▶ [BRIEF] Whatever follows the line containing "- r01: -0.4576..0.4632" in the listing below should be printed exactly, along with that line itself.

▶ [SUPPLIED DATA]
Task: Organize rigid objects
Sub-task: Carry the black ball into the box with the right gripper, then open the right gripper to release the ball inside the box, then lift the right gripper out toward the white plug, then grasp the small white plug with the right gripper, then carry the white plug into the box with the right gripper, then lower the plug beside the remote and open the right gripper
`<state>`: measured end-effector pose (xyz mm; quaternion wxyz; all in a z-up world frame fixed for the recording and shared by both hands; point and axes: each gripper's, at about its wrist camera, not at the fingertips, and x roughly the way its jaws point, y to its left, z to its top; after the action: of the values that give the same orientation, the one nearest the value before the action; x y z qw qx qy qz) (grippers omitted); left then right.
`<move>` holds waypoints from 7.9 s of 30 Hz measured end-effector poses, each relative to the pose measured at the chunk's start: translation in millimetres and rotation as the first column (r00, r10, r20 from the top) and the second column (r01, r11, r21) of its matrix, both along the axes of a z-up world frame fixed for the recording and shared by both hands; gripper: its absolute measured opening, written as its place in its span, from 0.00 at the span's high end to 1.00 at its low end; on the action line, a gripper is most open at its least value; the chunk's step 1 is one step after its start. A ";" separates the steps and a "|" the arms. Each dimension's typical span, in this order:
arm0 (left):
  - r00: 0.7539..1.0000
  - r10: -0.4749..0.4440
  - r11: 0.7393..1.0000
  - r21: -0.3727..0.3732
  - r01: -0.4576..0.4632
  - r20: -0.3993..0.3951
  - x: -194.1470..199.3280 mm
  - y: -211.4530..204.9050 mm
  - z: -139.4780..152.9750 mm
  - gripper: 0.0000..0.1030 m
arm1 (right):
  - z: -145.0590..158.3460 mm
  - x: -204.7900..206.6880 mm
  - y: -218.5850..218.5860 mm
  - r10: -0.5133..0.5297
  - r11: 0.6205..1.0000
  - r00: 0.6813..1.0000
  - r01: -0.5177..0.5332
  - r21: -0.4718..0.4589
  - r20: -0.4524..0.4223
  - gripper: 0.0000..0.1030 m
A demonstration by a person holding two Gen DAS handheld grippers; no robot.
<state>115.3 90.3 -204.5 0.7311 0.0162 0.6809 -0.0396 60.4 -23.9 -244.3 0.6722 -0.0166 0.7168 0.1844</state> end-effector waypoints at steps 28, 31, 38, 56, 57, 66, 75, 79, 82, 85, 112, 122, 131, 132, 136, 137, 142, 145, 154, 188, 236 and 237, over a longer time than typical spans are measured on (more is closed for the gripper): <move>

▶ [REPLY]
  - r01: -0.4576..0.4632
  - r20: -0.3993..0.3951
  - x: -194.1470..199.3280 mm
  - y: -211.4530..204.9050 mm
  - z: -139.4780..152.9750 mm
  - gripper: 0.0000..0.1030 m
arm1 (right):
  - z: -145.0590..158.3460 mm
  - x: -204.7900..206.6880 mm
  - y: -218.5850..218.5860 mm
  - r10: -0.5133..0.5297
  - r11: 0.6205..1.0000
  - r00: 0.6813..1.0000
  - r01: -0.5177..0.5332
  - r21: -0.4718..0.4589
  - r20: -0.4524..0.4223
  - gripper: 0.0000..0.1030 m
A demonstration by a person holding two Gen DAS handheld grippers; no robot.
<state>115.3 90.3 -204.5 0.7311 0.0162 0.6809 -0.0396 60.4 -23.9 -244.3 0.6722 -0.0166 0.7168 0.1844</state> end-effector waypoints at steps 28, 31, 38, 56, 57, 66, 75, 79, 82, 85, 112, 122, 131, 132, 136, 137, 142, 145, 154, 188, 236 and 237, over a longer time than typical spans are measured on (more is closed for the gripper): <move>

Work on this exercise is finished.